Este encuentro contrastó notablemente con lo que se esperaba de Osasuna en Mestalla, especialmente considerando la elección táctica del entrenador Lisci. La formación de ataque, compuesta por Víctor Muñoz, Rubén García y Raúl Moro, pareció generar confusión, dificultando la adaptación a la presión del rival. Además, la ausencia de Aimar Oroz como referente en la organización de los ataques tuvo un impacto significativo. Durante la primera parte, Javi Galán destacó, creando oportunidades junto a Raúl Moro, pero sus esfuerzos en el flanco izquierdo no lograron materializarse en goles.
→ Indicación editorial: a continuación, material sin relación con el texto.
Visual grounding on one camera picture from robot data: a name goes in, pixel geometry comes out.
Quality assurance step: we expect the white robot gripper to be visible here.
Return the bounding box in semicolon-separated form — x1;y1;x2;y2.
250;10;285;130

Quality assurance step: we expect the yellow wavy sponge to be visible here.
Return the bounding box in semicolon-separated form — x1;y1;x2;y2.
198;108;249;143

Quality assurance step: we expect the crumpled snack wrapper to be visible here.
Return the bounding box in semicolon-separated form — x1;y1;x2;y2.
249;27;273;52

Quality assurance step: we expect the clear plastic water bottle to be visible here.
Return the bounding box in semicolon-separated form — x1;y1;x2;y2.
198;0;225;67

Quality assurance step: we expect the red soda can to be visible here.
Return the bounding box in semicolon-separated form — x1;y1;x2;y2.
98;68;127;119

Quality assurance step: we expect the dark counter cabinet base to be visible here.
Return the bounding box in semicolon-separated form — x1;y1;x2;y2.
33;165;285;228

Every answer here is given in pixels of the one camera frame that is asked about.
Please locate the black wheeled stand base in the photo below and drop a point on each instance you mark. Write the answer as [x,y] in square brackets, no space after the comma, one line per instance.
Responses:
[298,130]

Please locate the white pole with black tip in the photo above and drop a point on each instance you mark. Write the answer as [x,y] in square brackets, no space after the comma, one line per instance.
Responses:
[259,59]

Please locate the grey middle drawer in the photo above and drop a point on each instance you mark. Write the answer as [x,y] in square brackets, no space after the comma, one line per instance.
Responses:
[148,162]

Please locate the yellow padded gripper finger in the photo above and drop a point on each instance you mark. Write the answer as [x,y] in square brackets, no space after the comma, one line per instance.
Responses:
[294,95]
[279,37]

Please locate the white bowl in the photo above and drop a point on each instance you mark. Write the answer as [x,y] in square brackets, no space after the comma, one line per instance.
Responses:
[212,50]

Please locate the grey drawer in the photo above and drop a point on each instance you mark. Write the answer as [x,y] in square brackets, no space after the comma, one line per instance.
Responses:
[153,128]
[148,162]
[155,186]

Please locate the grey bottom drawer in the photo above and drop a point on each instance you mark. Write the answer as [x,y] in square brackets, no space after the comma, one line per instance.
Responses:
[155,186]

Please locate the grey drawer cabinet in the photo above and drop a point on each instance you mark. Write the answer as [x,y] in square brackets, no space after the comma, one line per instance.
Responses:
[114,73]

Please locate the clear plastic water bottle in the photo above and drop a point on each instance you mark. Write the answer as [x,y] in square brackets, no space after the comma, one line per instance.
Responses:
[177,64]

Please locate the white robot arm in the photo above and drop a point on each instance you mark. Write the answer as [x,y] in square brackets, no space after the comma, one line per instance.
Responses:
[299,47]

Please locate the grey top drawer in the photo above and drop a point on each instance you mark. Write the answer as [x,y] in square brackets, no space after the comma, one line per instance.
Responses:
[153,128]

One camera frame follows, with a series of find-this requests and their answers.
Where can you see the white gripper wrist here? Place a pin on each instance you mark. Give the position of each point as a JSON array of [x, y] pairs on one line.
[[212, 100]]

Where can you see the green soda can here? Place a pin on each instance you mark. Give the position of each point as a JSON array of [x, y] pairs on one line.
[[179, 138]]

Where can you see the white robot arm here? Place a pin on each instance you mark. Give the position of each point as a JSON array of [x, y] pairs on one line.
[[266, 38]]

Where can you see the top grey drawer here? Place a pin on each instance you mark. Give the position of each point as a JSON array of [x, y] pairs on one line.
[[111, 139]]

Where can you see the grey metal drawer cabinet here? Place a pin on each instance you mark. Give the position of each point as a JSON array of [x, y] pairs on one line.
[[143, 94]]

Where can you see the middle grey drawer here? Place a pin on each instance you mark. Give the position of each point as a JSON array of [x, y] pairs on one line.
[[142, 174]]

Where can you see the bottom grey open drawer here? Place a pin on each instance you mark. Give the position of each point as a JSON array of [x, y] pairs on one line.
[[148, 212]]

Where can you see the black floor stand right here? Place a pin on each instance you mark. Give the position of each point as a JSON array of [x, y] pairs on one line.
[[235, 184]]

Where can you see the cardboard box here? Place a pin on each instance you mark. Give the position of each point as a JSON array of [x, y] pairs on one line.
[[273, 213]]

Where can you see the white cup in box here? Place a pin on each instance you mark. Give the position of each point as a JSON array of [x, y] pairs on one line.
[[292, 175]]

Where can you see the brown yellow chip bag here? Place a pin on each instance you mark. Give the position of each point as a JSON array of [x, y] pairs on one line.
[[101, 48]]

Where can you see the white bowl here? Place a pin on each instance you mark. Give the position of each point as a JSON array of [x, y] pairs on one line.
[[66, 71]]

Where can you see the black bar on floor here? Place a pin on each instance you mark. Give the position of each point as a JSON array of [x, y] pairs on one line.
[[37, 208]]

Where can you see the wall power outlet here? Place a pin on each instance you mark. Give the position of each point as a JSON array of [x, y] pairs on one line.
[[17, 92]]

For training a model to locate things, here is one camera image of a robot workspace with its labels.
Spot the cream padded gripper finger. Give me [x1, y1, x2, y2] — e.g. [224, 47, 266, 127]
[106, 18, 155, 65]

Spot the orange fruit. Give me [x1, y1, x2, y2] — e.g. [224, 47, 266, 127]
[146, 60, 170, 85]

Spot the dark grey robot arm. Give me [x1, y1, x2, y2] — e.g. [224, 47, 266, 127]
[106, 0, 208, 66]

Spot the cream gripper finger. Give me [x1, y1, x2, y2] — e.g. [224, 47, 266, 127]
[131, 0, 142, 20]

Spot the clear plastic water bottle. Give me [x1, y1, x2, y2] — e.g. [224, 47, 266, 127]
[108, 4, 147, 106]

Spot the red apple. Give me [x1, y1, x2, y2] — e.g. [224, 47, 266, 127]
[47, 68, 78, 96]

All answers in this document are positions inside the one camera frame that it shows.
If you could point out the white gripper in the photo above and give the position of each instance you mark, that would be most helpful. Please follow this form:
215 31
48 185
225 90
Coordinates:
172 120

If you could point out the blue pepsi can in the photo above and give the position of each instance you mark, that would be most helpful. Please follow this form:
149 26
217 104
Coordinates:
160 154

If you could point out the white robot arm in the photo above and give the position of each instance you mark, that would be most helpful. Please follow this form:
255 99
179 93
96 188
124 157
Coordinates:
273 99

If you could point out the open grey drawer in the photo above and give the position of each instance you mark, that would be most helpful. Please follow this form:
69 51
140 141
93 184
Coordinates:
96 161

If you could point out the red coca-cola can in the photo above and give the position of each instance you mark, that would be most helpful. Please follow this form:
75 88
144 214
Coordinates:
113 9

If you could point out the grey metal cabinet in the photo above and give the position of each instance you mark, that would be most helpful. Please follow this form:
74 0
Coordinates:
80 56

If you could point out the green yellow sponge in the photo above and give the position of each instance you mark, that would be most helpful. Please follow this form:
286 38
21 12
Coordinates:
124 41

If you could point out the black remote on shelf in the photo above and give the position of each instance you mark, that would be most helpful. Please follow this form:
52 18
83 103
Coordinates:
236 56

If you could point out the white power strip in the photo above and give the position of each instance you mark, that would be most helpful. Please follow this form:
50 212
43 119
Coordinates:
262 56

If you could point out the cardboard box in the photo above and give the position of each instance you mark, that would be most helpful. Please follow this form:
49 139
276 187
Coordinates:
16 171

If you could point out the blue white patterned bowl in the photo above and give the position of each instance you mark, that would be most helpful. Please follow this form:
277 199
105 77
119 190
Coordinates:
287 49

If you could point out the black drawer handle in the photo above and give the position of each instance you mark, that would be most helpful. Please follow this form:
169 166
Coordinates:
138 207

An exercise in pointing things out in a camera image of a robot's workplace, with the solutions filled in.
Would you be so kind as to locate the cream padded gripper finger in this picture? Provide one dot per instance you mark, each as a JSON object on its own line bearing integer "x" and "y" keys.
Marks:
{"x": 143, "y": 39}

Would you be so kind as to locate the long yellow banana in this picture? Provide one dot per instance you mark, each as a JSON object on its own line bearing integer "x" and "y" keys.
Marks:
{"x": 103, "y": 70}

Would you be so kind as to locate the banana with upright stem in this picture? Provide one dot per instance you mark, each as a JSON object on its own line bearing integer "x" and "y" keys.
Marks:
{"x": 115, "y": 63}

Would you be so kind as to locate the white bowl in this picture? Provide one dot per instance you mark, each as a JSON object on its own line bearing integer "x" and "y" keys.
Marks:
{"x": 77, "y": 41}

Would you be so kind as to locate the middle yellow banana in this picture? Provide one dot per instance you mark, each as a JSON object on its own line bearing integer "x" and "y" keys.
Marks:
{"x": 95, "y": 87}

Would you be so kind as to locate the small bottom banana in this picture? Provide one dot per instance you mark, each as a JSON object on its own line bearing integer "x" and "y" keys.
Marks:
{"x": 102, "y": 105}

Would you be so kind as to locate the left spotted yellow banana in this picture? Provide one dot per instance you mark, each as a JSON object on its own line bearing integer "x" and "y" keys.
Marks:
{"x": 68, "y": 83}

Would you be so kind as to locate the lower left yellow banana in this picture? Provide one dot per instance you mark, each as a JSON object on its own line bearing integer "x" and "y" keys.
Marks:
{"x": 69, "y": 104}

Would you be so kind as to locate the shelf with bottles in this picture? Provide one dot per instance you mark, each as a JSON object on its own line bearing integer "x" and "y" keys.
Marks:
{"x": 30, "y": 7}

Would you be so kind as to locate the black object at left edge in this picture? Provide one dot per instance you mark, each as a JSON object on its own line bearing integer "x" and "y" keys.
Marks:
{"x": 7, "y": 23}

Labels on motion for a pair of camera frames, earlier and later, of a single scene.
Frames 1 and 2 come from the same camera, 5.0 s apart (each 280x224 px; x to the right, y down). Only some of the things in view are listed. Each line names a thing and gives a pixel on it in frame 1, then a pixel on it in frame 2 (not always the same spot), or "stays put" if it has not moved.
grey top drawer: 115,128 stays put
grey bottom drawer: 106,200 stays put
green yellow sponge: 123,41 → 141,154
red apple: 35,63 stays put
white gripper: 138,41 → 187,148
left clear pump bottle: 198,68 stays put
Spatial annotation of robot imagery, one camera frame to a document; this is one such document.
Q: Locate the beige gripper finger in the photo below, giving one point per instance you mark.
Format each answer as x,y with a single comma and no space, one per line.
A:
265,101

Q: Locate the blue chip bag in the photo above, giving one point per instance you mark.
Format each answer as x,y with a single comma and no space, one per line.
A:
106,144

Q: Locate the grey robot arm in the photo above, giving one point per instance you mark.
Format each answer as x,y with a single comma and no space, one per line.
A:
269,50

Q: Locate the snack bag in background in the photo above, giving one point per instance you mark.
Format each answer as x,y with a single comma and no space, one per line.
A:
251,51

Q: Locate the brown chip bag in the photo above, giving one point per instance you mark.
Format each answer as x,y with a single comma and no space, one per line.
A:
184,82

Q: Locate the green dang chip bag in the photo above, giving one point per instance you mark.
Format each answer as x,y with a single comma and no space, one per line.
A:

En el lado derecho, Víctor Muñoz se enfrentó a Gayá, el veterano lateral del Valencia, pero no pudo desbordar su defensa en ninguna ocasión, lo que resulta sorprendente. A medida que avanzaba el partido, la falta de penetración en esa banda se hizo más evidente. En contraste, Kike Barja, a pesar de su breve participación, logró enviar más centros al área que sus compañeros en toda la tarde, evidenciando una necesidad de mayor efectividad en el ataque.
La falta de argumentos ofensivos fue notable, con Osasuna no registrando ningún remate a puerta. El único error defensivo grave ocurrió cuando Sergio Herrera cometió un penalti tras un saque de puerta que el Valencia aprovechó rápidamente. Esta situación subrayó un déficit en el ataque, a pesar de contar con jugadores como Budimir y Raúl García en el campo al final del partido.
La tranquilidad que Osasuna necesitaba para marcar el ritmo del encuentro fue superada por el Valencia, que utilizó tácticas de resistencia, como faltas y pérdidas de tiempo, para controlar el partido en los minutos finales. Aunque no se observó conformismo ni apatía en el equipo rojillo, se evidenció que jugaron mal sus cartas ante un rival en apuros por el descenso. La falta de control en el juego dejó a Osasuna sin la oportunidad de consolidar su racha de 14 puntos de 18 posibles.